- [EXERCISE AIM]: Since only part of the material below is wanted, output exactly the lines from the one with "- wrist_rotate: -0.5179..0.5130" up to and including the one with "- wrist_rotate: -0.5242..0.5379".

- [PROVIDED DATA]:
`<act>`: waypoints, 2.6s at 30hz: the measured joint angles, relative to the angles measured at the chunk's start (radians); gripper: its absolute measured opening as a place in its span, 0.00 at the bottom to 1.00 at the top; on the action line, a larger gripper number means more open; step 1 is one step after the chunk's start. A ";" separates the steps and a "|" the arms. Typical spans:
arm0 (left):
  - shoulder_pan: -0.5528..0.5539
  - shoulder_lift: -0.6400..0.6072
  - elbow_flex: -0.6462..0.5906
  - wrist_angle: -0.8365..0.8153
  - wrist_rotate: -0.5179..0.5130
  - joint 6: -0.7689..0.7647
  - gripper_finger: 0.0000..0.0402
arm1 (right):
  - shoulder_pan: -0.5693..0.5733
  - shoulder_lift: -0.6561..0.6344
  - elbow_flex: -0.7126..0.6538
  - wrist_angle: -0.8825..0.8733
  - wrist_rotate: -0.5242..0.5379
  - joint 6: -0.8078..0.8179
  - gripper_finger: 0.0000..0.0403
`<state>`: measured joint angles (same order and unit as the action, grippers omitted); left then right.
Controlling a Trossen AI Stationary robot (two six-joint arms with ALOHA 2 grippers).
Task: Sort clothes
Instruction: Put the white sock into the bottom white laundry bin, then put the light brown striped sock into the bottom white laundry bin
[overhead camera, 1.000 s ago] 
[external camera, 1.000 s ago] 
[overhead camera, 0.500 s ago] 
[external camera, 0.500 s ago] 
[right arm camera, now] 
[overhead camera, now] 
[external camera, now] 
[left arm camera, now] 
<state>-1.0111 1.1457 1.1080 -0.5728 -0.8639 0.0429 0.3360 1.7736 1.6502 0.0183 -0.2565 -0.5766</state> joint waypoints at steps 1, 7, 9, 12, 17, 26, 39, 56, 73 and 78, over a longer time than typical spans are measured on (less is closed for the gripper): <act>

- [EXERCISE ANSWER]:
  - wrist_rotate: -0.5179..0.5130
  - joint 6: -0.7689..0.7647
  - gripper_finger: 0.0000..0.0402
arm1 (right):
  - shoulder_pan: -0.5693..0.5733
  - shoulder_lift: -0.6561..0.6344
  - elbow_flex: -0.7126..0.6538
  - wrist_angle: -0.8825..0.8733
  - wrist_rotate: -0.5242..0.5379

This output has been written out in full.